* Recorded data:
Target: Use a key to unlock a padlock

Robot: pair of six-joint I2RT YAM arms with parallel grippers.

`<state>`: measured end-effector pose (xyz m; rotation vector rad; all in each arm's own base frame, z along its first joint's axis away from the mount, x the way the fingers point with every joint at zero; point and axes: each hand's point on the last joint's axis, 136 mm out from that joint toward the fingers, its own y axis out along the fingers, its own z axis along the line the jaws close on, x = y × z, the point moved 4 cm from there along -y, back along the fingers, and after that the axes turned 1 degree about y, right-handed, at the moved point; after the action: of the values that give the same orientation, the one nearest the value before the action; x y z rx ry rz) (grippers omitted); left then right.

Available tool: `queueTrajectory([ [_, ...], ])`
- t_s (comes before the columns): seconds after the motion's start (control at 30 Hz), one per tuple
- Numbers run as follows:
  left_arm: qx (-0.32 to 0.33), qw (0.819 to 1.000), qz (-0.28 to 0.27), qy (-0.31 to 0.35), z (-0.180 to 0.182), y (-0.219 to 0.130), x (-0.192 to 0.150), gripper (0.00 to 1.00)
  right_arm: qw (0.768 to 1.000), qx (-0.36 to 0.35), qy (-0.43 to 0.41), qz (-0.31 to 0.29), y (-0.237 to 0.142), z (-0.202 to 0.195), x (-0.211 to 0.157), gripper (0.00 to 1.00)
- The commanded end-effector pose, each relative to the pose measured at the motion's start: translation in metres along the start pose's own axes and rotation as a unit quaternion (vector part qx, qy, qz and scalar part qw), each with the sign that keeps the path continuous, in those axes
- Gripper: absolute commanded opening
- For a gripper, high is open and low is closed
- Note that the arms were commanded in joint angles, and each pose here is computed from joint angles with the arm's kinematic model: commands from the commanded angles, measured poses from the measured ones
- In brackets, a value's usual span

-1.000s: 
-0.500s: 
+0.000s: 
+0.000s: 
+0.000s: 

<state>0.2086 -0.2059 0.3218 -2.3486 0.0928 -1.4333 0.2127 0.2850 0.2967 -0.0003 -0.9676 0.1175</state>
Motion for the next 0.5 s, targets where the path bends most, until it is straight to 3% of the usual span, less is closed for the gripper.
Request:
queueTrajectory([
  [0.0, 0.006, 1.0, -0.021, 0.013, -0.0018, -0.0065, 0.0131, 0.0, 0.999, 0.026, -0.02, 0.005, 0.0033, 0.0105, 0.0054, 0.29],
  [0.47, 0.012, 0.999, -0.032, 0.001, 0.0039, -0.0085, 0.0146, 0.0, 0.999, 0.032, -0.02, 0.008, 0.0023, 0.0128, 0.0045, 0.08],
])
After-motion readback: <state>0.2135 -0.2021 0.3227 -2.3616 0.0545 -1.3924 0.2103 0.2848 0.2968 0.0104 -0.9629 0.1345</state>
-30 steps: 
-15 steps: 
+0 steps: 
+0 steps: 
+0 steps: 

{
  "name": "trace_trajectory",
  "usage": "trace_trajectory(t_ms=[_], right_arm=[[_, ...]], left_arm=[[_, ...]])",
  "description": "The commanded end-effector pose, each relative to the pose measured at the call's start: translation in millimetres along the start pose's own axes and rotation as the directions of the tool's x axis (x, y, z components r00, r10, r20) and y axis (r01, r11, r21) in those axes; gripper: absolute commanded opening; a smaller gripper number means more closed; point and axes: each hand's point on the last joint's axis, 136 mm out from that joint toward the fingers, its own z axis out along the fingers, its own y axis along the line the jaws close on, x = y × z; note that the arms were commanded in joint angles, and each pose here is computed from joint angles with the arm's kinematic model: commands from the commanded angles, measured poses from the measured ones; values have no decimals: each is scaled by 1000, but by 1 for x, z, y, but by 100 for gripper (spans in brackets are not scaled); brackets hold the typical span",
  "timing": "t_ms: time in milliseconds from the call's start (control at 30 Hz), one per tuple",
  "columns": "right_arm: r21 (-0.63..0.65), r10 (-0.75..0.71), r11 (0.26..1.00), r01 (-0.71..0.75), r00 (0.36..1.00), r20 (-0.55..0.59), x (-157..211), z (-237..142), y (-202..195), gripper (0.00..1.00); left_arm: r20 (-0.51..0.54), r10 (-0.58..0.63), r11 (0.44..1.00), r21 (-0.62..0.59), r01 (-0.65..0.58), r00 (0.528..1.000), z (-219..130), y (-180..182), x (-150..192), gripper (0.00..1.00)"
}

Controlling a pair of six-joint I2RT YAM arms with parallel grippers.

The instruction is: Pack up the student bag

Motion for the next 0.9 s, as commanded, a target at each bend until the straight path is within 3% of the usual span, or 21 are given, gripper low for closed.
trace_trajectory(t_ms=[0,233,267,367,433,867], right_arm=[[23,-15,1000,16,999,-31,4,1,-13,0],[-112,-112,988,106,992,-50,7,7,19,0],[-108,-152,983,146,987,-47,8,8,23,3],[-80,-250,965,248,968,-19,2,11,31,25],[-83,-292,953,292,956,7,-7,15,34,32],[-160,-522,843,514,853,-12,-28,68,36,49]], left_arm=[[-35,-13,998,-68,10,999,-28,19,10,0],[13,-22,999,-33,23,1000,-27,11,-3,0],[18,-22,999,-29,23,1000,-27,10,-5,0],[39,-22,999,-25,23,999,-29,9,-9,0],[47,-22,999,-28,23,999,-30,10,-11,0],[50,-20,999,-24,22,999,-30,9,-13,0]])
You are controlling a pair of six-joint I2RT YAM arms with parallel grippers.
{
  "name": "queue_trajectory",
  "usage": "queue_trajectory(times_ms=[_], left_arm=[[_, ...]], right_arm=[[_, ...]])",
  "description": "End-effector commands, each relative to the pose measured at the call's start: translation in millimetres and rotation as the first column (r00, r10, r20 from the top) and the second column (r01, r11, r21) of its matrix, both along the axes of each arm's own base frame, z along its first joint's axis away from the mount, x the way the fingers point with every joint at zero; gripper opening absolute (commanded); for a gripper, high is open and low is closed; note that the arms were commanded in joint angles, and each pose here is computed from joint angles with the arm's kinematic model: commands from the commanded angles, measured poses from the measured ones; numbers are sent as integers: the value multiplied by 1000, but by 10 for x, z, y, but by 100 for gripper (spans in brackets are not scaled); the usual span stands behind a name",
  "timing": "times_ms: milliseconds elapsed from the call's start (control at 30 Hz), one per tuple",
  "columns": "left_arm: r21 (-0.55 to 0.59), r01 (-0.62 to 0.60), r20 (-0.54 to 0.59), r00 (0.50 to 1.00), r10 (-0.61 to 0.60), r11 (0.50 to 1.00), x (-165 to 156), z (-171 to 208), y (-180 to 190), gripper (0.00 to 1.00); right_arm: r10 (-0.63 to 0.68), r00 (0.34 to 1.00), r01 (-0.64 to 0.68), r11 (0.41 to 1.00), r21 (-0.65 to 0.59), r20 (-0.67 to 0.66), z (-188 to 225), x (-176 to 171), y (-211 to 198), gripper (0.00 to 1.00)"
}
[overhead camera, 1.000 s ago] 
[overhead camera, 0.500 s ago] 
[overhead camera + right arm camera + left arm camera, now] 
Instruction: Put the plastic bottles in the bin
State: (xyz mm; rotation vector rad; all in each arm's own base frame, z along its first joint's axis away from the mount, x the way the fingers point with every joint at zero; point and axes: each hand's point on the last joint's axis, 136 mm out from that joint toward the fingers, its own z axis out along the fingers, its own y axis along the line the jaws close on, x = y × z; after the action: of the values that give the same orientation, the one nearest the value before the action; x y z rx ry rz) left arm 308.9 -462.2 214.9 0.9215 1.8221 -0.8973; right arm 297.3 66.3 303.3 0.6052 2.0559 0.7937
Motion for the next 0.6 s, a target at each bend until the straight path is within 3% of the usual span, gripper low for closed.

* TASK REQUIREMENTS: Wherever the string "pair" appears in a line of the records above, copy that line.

* ANSWER TO THIS EXERCISE:
Robot: pair of six-joint I2RT YAM arms with parallel grippers.
Controlling a pair of six-joint I2RT YAM arms with parallel grippers.
You are controlling a pair of six-joint I2RT YAM arms with parallel grippers.

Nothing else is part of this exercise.